WHAT THE TASK ASKS: The line containing "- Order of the" marks the end: restate word for word every line from the first line of the entries below through that one.

Extracted data entries:
►
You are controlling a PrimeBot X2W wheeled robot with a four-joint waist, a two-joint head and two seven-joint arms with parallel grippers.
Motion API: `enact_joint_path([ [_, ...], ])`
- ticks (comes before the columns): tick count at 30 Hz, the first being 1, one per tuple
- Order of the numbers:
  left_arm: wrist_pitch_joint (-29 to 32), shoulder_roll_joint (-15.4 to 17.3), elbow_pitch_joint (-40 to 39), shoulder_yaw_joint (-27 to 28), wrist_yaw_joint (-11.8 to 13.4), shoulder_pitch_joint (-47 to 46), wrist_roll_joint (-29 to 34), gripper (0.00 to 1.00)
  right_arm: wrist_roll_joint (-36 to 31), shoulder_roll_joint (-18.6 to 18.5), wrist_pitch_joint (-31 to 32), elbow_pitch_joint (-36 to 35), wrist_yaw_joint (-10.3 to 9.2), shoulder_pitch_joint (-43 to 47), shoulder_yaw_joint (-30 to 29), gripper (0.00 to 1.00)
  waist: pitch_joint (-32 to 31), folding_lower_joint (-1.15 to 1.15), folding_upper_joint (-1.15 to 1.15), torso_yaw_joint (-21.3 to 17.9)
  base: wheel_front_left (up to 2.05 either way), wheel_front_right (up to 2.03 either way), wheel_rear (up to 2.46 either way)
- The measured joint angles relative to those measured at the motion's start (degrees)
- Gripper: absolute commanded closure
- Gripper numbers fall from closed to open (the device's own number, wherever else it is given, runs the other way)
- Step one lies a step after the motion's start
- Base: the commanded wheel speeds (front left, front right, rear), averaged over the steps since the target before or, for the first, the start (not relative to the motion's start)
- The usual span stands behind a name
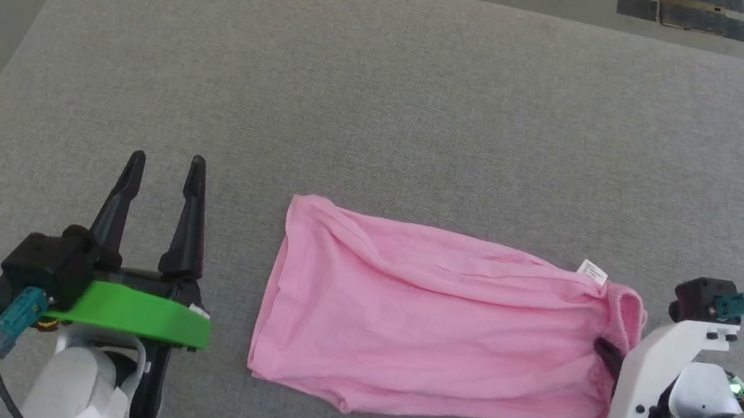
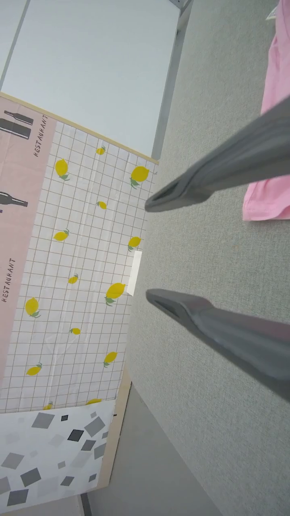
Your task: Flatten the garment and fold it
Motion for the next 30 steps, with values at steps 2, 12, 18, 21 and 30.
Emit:
enact_joint_path([
  [2, 0.0, -0.4, 0.0, 0.5, -0.5, 0.1, 0.3, 0.0, 0.7, -0.1, 0.0, 0.3, 0.01, 0.0, 0.1, 1.0, -0.2, 0.0, 0.0, 0.0, 0.0, 0.0, 0.0],
  [12, 0.0, -1.9, 0.4, 2.0, -2.2, 1.1, 1.6, 0.0, 1.4, -7.0, 2.0, 2.5, 0.04, -0.2, -5.5, 1.0, -1.2, 0.0, 0.0, -0.5, 0.0, 0.0, 0.0],
  [18, 0.0, -2.3, 1.6, 2.4, -2.3, 1.1, 2.6, 0.0, -2.8, -10.5, 3.4, 5.0, 0.04, -0.3, -12.4, 1.0, -1.2, 0.0, 0.0, -1.0, 0.0, 0.0, 0.0],
  [21, 0.0, -2.5, 1.8, 2.5, -2.7, 1.1, 2.7, 0.0, -5.2, -11.2, 3.7, 6.5, 0.04, -0.9, -14.9, 1.0, -1.3, 0.0, 0.0, -1.3, 0.0, 0.0, 0.0],
  [30, 0.0, -3.2, 1.5, 4.2, -3.0, 2.1, 3.0, 0.0, -4.9, -11.0, 11.1, -4.0, 0.03, -1.1, -11.8, 1.0, -3.1, 0.0, 0.0, -1.5, 0.0, 0.0, 0.0],
])
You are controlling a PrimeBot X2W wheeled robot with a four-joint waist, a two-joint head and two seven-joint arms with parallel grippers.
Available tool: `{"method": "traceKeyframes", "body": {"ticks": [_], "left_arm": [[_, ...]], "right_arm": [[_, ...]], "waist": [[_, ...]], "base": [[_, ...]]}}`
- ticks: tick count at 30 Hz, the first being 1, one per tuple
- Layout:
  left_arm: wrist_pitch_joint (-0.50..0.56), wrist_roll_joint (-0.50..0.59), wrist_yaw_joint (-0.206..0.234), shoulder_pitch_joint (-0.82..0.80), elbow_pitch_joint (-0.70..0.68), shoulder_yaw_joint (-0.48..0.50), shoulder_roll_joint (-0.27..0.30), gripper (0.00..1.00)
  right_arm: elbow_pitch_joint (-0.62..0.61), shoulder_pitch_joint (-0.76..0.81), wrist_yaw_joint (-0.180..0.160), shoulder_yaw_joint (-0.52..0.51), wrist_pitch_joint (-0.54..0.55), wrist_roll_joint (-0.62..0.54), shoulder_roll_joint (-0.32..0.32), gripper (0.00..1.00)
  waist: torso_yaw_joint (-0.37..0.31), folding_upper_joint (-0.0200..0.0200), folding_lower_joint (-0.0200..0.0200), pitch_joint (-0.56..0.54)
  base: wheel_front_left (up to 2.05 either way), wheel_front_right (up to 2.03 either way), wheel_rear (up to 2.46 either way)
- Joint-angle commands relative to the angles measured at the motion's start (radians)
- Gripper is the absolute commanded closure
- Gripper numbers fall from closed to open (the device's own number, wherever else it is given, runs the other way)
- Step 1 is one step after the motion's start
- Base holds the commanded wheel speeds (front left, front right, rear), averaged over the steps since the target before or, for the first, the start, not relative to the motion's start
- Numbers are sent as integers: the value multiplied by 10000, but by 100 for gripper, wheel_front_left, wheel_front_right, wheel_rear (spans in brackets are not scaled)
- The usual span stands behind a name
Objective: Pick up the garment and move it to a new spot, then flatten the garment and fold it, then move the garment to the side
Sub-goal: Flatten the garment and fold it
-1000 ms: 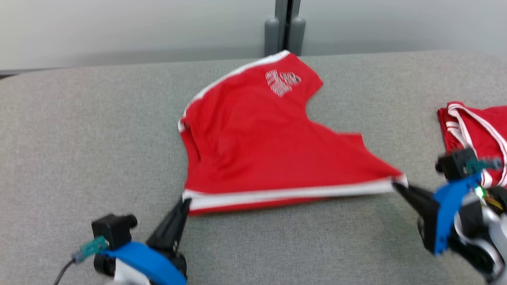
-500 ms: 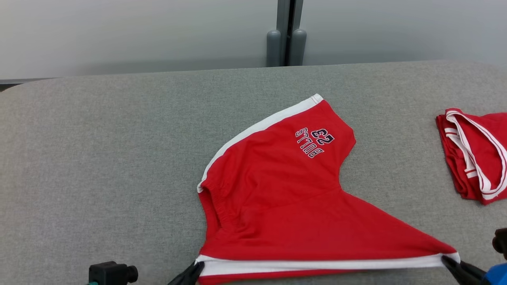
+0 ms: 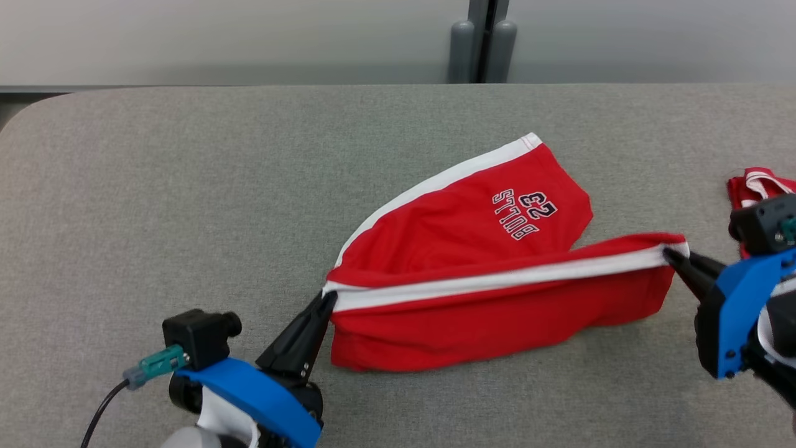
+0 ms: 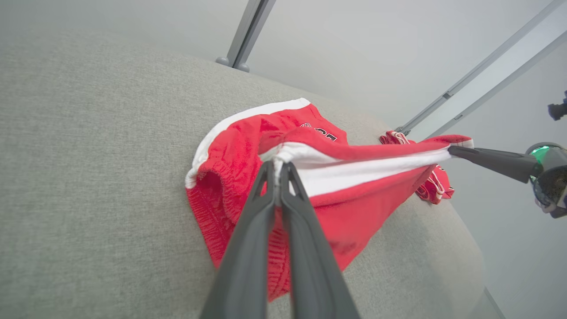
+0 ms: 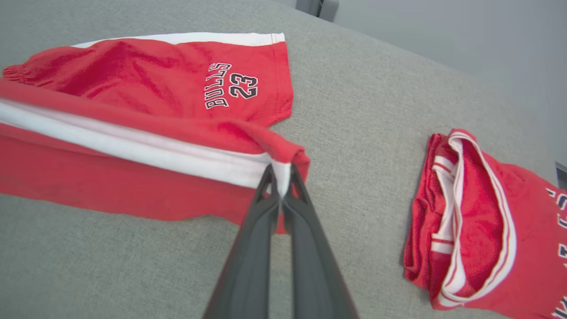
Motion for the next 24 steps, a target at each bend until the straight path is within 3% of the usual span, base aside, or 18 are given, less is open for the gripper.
{"method": "traceKeyframes", "body": {"ticks": [1, 5, 10, 24], "left_arm": [[-82, 104, 17, -253, 118, 30, -22, 100], [-651, 432, -25, -1252, 1236, 51, -705, 100], [-1111, 687, -61, -2158, 2558, 13, -1307, 100], [-1674, 771, -560, -3305, 4686, -372, -2250, 100]], "right_arm": [[126, -285, -6, 34, -109, 62, -97, 100], [1559, -1836, -6, 772, -668, 104, -421, 100], [3339, -3602, -5, 1528, -1394, 129, -357, 100], [6998, -6240, -5, 2500, -3201, -5, -3, 100]], "waist": [[190, -1, -1, 188], [547, -1, -1, 556], [881, -1, -1, 1092], [1628, -1, -1, 1975]], "base": [[0, 0, 0], [0, 0, 0], [0, 0, 0], [0, 0, 0]]}}
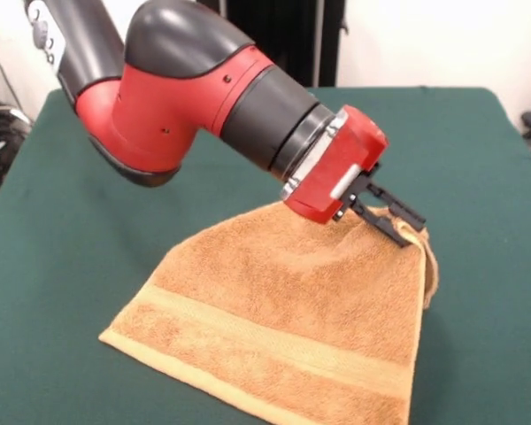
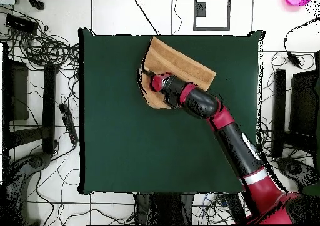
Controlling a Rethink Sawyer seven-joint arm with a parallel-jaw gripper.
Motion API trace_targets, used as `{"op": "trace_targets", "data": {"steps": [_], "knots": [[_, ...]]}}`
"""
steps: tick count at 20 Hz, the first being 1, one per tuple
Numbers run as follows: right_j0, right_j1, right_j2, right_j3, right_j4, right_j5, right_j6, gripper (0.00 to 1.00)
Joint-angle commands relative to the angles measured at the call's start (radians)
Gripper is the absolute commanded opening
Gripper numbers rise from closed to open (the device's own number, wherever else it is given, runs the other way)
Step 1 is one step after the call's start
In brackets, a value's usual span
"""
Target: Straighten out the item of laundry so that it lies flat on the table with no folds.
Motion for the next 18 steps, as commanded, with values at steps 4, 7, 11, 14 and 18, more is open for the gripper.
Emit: {"op": "trace_targets", "data": {"steps": [4,7,11,14,18], "knots": [[0.148,-0.155,-0.190,-0.152,-0.023,0.254,-0.157,1.00],[0.166,-0.177,-0.209,-0.160,-0.021,0.276,-0.140,1.00],[0.181,-0.193,-0.225,-0.168,-0.012,0.294,-0.128,1.00],[0.197,-0.216,-0.240,-0.176,-0.021,0.274,-0.098,1.00],[0.224,-0.365,-0.304,-0.152,-0.093,0.224,-0.010,1.00]]}}
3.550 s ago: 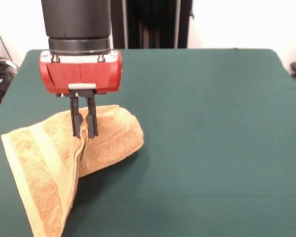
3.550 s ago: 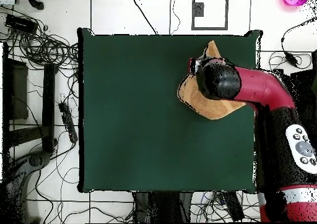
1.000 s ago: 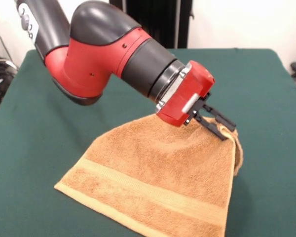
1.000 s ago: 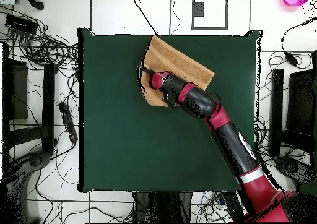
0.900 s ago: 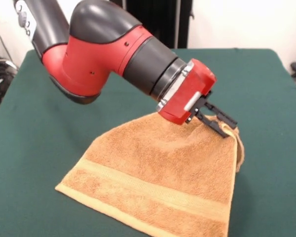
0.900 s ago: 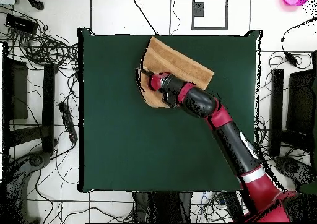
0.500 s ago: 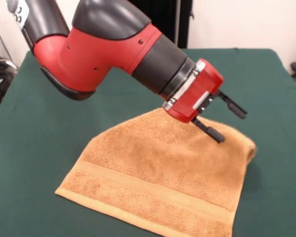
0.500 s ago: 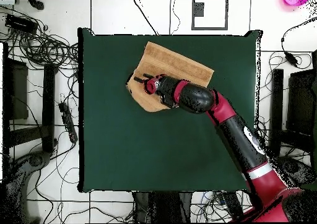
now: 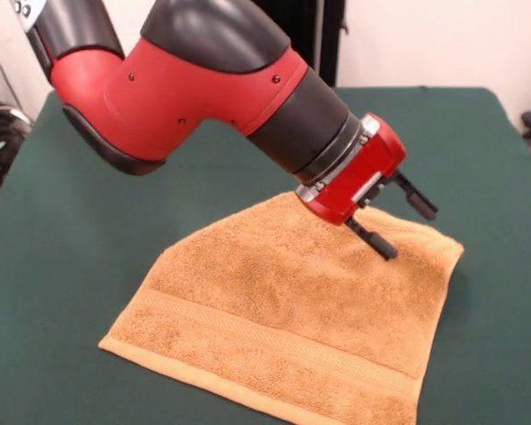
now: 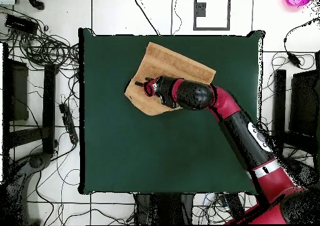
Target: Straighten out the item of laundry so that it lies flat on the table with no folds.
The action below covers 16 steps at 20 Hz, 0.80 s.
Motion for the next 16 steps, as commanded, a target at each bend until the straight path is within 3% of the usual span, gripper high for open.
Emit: {"op": "trace_targets", "data": {"steps": [1,5,9,12,16], "knots": [[0.095,-0.217,-0.217,-0.085,-0.110,0.053,0.026,1.00],[0.150,-0.362,-0.300,-0.112,-0.140,0.098,0.087,1.00],[0.232,-0.432,-0.403,-0.175,-0.193,0.086,0.182,1.00],[0.266,-0.443,-0.449,-0.194,-0.200,0.073,0.201,1.00],[0.303,-0.379,-0.489,-0.225,-0.171,0.069,0.198,1.00]]}}
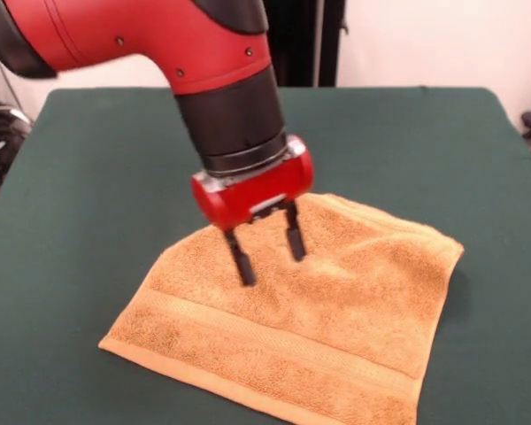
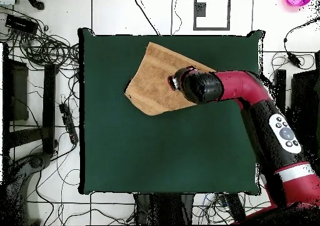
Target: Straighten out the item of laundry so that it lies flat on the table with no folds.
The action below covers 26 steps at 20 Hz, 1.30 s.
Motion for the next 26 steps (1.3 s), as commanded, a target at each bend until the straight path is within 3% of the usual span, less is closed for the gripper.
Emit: {"op": "trace_targets", "data": {"steps": [1,3,4,11,19,26], "knots": [[0.123,-0.005,-0.209,-0.124,-0.027,0.069,0.195,1.00],[0.149,0.000,-0.238,-0.146,-0.027,0.099,0.169,1.00],[0.157,0.000,-0.257,-0.147,-0.006,0.094,0.149,0.00],[0.180,0.014,-0.291,-0.174,0.030,0.152,0.111,0.00],[0.224,0.061,-0.361,-0.247,0.009,0.238,0.037,0.00],[0.210,0.154,-0.365,-0.284,0.023,0.160,0.025,0.00]]}}
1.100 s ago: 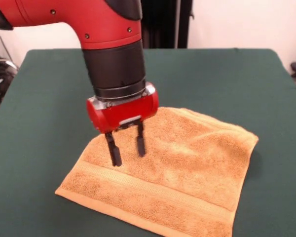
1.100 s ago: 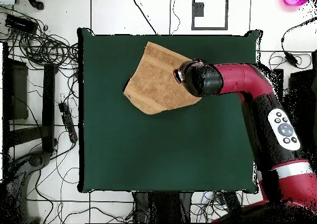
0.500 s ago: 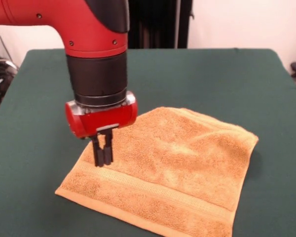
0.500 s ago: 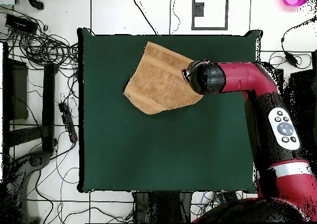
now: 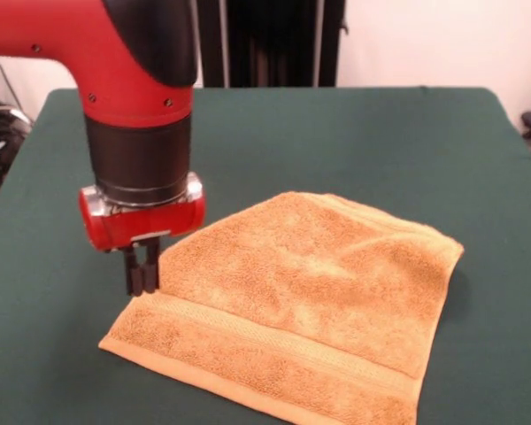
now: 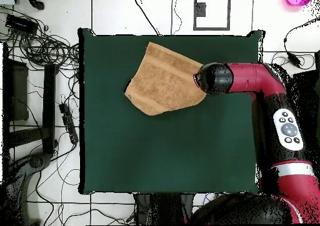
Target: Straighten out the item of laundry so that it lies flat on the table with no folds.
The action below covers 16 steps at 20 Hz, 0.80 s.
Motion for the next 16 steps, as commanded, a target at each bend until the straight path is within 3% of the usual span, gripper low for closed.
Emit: {"op": "trace_targets", "data": {"steps": [1,9,16], "knots": [[0.013,0.170,-0.011,-0.025,0.037,0.025,0.010,0.00],[-0.108,0.239,0.140,0.053,0.124,-0.170,-0.096,0.00],[-0.131,0.246,0.154,0.074,0.131,-0.162,-0.158,0.00]]}}
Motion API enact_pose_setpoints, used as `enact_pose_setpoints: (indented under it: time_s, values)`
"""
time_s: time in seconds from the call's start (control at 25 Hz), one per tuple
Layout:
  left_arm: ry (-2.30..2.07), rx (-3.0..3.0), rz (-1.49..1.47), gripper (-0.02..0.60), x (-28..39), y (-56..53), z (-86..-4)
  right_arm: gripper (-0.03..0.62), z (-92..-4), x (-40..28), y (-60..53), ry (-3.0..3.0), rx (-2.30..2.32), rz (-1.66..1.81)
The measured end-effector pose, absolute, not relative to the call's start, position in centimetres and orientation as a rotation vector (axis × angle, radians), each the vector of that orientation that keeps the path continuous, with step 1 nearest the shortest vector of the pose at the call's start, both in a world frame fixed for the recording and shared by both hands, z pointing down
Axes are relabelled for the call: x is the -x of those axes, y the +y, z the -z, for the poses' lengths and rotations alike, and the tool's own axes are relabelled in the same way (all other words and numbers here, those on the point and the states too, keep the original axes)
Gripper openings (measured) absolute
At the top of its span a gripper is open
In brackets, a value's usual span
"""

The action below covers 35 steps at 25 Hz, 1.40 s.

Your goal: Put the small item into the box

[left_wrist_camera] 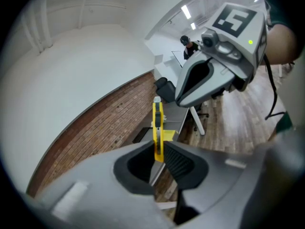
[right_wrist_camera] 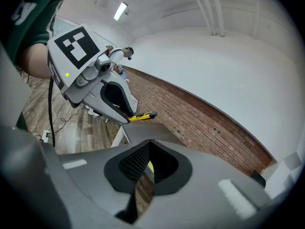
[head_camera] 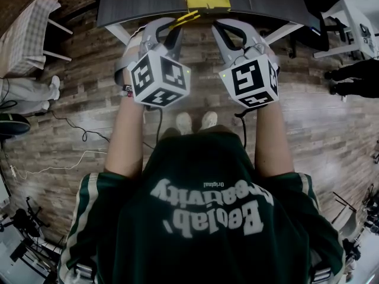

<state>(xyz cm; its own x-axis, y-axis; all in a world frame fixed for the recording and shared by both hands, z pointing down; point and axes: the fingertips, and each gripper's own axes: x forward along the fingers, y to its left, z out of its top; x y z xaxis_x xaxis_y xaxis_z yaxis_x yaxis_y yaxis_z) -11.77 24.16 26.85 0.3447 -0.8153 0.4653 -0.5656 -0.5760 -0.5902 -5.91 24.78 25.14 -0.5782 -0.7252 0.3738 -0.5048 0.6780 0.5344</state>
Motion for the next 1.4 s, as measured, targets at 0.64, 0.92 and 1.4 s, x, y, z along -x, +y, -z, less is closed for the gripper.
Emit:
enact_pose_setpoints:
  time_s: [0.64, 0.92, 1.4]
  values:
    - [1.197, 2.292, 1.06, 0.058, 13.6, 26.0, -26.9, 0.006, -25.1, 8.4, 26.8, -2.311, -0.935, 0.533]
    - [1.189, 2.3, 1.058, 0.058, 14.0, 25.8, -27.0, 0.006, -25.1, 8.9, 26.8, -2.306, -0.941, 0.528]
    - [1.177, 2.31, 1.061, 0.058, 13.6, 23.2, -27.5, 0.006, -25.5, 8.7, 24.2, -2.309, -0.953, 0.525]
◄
REPLY TO THE TASK:
You are controlling a PrimeBot X2W wheeled robot with a four-joint waist, a two-joint head and two seven-joint arms with parallel grippers.
Motion API: `enact_joint_path([ [_, ...], ])`
- ticks (comes before the columns): tick count at 30 Hz, the first being 1, one per tuple
- Order of the numbers:

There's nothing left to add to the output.